And what I'm saying is that the initial version should have focused
exclusively on the mechanism to report free pages and kept the search as
simple as possible with optimisations on top. By all means track pages
that are already reported and skip them because that is a relatively basic
operation with the caveat that even the page_reported checks should be
behind a static branch if there is no virtio balloon driver loaded.

The page reporting to a hypervisor is done out of band from any application
so even if it takes a little longer to do that reporting, is there an
impact really? If so, how much and what frequency is this impact incurred?
The primary impact I can see is that free pages are invisible while the
notification takes place so the window for that may be wider if it takes
longer to find enough pages to send in batch but there will always be a
window where the free pages are invisible.

> > <SNIP>
> >
> > What confused me quite a lot is that this is enabled at compile time
> > and then incurs a performance hit whether there is a hypervisor that
> > even cares is involved or not.
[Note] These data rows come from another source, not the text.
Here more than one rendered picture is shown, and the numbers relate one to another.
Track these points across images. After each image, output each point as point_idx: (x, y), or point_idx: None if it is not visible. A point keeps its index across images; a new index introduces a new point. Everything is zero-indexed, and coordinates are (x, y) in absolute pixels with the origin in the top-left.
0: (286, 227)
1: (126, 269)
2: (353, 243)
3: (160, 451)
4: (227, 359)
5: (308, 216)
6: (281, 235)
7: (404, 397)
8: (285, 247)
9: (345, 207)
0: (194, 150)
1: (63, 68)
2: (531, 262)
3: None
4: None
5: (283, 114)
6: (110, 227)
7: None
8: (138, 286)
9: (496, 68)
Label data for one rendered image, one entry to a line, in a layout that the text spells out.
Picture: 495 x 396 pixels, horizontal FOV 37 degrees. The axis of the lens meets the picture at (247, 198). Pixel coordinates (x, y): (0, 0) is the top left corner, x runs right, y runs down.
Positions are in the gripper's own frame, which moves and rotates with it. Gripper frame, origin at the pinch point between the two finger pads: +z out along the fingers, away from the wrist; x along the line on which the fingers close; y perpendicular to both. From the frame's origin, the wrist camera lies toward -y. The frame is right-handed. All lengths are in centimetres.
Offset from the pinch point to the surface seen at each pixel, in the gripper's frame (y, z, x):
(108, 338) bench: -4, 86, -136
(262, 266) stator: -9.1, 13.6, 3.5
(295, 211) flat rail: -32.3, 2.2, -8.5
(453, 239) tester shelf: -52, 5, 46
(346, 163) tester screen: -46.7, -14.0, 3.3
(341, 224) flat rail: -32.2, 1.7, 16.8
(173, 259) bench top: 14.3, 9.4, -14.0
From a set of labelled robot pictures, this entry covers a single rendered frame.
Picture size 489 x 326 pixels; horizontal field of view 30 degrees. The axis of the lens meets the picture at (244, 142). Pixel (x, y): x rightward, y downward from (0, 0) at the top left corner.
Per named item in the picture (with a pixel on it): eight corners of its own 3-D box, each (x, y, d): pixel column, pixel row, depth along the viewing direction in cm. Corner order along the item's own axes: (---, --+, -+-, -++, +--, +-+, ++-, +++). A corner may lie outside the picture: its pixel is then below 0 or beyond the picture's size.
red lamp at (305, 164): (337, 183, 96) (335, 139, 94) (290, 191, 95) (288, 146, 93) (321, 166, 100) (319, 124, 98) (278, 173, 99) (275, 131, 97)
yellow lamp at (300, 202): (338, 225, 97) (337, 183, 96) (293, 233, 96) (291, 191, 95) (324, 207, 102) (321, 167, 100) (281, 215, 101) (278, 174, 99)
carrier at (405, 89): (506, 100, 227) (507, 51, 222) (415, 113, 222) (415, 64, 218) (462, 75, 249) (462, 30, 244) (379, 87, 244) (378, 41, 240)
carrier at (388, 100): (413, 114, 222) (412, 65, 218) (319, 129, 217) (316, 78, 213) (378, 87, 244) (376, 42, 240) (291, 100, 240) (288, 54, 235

So I don't think the performance angle
> > justifying this approach is a good one because this implementation has
> > issues of its own. Previously I said
> 
> We are adding code. There is always going to be some performance impact.

And that impact should be negligible in so far as possible, parts of
it are protected by branches but as it stands, just building the virtio
balloon driver enables all of this whether the running system is using
virtual machines or not.

> > Adding an API for compaction does not get away from the problem that
> > it'll be fragile to depend on the internal state of the allocator for
> > correctness. Existing users that poke into the state do so as an
> > optimistic shortcut but if it fails, nothing actually breaks. The free
> > list reporting stuff might and will not be routinely tested.
> 
> I view what I am doing as not being too different from that. I am only
> maintaining state when I can. I understand that it makes things more
> fragile as we have more routes where things could go wrong, but isn't that
> the case with adding any interface. I have simplified this about as far as
> it can go.
> 

The enhanced tracking of state is not necessary initially to simply report
free pages to the hypervisor. 

> All I am tracking is basically a pointer into the freelists so that we can
> remember where we left off, and adding a flag indicating that those
> pointers are there. If the flag is cleared we stop using the pointers. We
> can also just reset to the list_head when an individual freelist is
> manipulated since the list_head itself will never actually go anywhere.
> 
> > Take compaction as an example, the initial implementation of it was dumb
> > as rocks and only started maintaining additional state and later poking
> > into the page allocator when there was empirical evidence it was necessary.
> 
> The issue is that we are trying to do this iteratively. As such I need to
> store some sort of state so that once I go off to report the small bunch
> of pages I have collected I have some way to quickly get back to where I
> was. Without doing that I burn a large number of cycles having to rewalk
> the list.
> 
> That is why I rewrote this so that we can have the list get completely
> shuffled and we don't care as long as our iterator is reset to the
> list_head, or the flag indicating that the iterators are active is
> cleared.
> 

And again, it's not clear that the additional complexity is required.
Specifically, it'll be very hard to tell if the state tracking is
actually helping because excessive list shuffling due to compaction may
mean that a lot of state is being tracked while the full free list ends
up having to be searched anyway.

As it stands, the optimisations are hard-wired into the providing of
the feature itself making it an all or nothing approach and no option to
"merge a bare-bones mechanism that is behind static branches and build
optimisations on top". At least that way, any competing approach could
be based on optimisations alone while the feature is still available.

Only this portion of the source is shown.